In another priority for Murphy, he also asked lawmakers to create a public-private venture-capital fund to encourage the establishment of more startups in New Jersey, arguing those types of investments would provide a strong return for taxpayers.

Much of what Murphy originally called on lawmakers to enact made it into the final agreement announced earlier this week, including the proposed public-private venture-capital fund. The legislation also calls for incentives to be provided for projects that would bring grocery stores to communities with so-called food deserts, and it would seek to reward community “anchor institutions” like hospitals and colleges and universities.

New protections

The legislation also upgrades the total “net benefit” that a project is supposed to provide the state whenever a tax break is awarded, officials said. There are also community benefit provisions, labor protections and annual caps on the value of the tax breaks that can be awarded in a given year covering seven different incentive programs, officials said. The bill would also allow for the annual caps to be exceeded if the EDA board determined “it is in the state’s interest to approve an amount of tax credits in excess of the annual limitations.” But the $11.5 billion cap on the total value of tax breaks that could be awarded over the six years covered under the bill would remain a hard cap even if one of the annual caps is exceeded in a given year, officials said.

Liberal groups that have been outspoken advocates for tax-incentive reform bristled at the total amount of spending on tax breaks permitted under the legislation introduced a few months after Murphy and lawmakers agreed to raise taxes and borrow roughly $4 billion to help offset significant revenue losses triggered by the pandemic.

“While this bill includes important oversight and independent review provisions to help prevent fraud and abuse, those safeguards are completely undermined by the bloated, $11.5 billion price tag,” said Brandon McKoy, president of New Jersey Policy Perspective, a left-leaning think tank based in Trenton.

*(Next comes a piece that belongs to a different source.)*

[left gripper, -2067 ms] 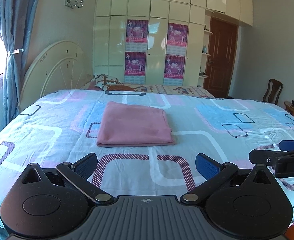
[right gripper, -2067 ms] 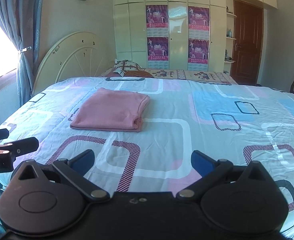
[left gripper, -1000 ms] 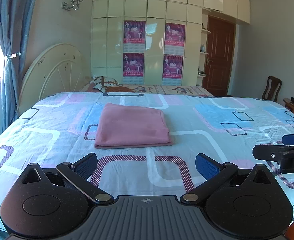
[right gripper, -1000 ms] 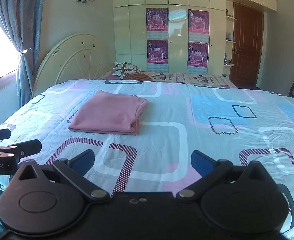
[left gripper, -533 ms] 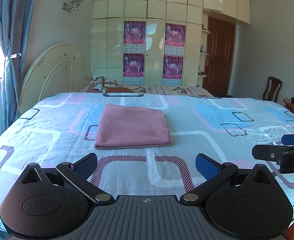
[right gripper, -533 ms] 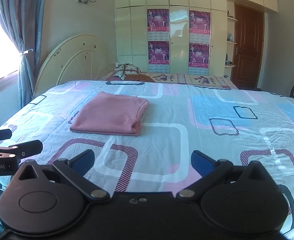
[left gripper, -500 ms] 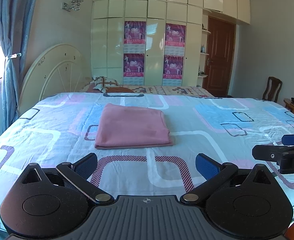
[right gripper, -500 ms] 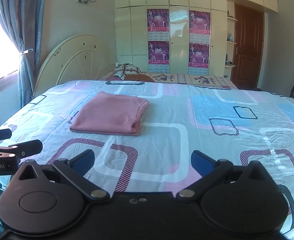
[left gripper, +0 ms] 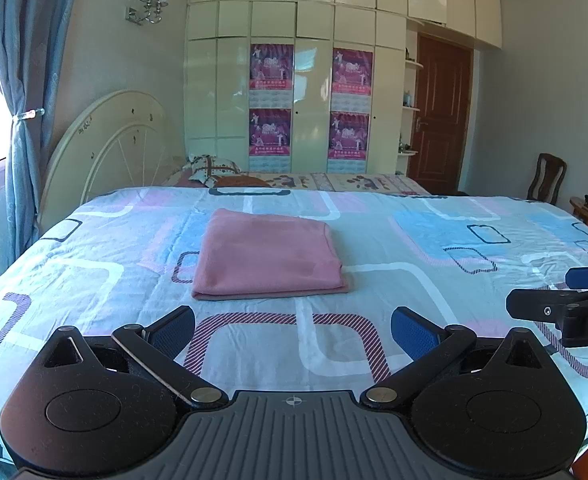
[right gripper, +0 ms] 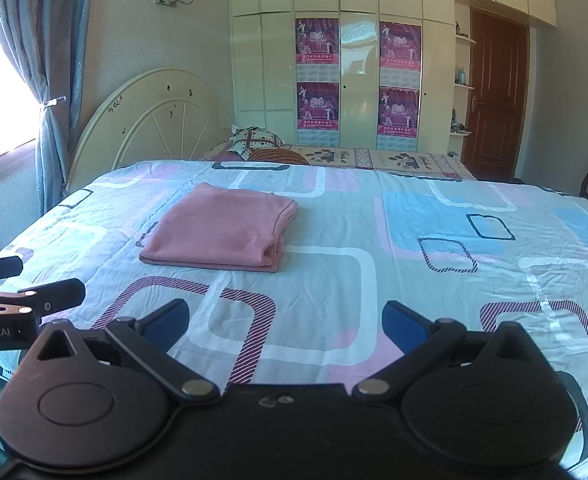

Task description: Fold small clothes

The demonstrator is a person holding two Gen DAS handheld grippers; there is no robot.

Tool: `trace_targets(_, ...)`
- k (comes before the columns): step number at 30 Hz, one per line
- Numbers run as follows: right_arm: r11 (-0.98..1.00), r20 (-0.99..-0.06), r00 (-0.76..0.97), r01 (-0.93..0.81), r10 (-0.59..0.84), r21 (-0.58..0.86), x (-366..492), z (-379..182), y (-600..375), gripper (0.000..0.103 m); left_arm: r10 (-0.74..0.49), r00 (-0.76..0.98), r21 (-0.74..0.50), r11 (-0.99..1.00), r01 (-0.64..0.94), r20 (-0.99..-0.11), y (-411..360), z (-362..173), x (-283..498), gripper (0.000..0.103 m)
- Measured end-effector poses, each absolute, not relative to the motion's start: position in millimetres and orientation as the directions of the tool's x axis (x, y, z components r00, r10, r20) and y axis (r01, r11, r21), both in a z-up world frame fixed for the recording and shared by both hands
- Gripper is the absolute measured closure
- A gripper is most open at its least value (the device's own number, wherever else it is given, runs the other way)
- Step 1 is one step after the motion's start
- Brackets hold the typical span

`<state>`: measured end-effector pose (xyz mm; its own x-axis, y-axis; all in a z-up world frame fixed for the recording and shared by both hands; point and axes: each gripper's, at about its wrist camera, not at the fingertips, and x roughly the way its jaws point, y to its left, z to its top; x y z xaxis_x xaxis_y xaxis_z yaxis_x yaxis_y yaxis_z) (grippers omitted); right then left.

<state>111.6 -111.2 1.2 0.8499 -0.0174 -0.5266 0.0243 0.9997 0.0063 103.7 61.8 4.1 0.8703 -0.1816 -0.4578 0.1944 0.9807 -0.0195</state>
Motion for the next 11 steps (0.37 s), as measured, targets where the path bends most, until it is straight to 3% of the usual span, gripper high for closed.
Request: trace_targets(11,1.000,-0.523,0.852,0.020,-0.017,0.002,111.7,1.2,-111.1,0.000,-0.185,0.867,-0.017,0.980,0.200,-0.463,65.3,1.6,107.6,0.000)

Liberal activists have also taken aim at the fast-tracking of the legislation in the middle of the pandemic.

‘Violates fundamental principles of good government’

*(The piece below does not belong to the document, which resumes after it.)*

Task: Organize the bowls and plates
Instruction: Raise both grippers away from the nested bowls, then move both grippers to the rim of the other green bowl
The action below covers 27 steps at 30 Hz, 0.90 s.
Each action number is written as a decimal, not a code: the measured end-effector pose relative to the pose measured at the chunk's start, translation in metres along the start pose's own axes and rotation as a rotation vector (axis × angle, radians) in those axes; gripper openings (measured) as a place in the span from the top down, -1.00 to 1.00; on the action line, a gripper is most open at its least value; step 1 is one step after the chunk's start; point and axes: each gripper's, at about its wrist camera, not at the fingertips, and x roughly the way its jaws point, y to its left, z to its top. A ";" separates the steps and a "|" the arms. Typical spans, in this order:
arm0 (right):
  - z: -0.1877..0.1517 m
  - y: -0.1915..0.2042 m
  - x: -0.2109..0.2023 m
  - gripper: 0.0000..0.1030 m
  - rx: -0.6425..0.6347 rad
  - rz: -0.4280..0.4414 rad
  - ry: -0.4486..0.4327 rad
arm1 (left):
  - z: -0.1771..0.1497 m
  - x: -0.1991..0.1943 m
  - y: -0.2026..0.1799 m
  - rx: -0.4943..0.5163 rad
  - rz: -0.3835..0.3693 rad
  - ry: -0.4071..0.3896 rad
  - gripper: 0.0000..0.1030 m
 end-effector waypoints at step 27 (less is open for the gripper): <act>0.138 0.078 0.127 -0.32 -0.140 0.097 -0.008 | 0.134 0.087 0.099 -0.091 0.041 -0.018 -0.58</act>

“This deal violates fundamental principles of good government and transparency while devoting money the state does not have to pad the pockets of corporations and prop up a cottage industry of politically connected consultants and attorneys,” said Sue Altman, director of New Jersey Working Families.

But business-lobbying groups rejected suggestions that the legislation is being rushed through the Legislature, noting it is being advanced more than a year after the previous tax-incentive programs were allowed to expire. They also pointed to the pandemic’s impact on the state economy, including on small businesses that have been struggling to survive amid tight restrictions put in place to help slow the rate of new COVID-19 infections.

“This proposed incentive program has many strong aspects to it, including provisions to help small businesses, incentives to drive innovation, and a sound structure for monitoring and evaluating the effectiveness of the program,” said Tom Bracken, president and chief executive of the New Jersey Chamber of Commerce.

“The absence of a program for 18 months has impacted New Jersey’s overall competitiveness,” said Michele Siekerka, president and chief executive of the New Jersey Business & Industry Association.

“We are hopeful this new program will be an important component to making New Jersey a more attractive destination for business and industry,” she said.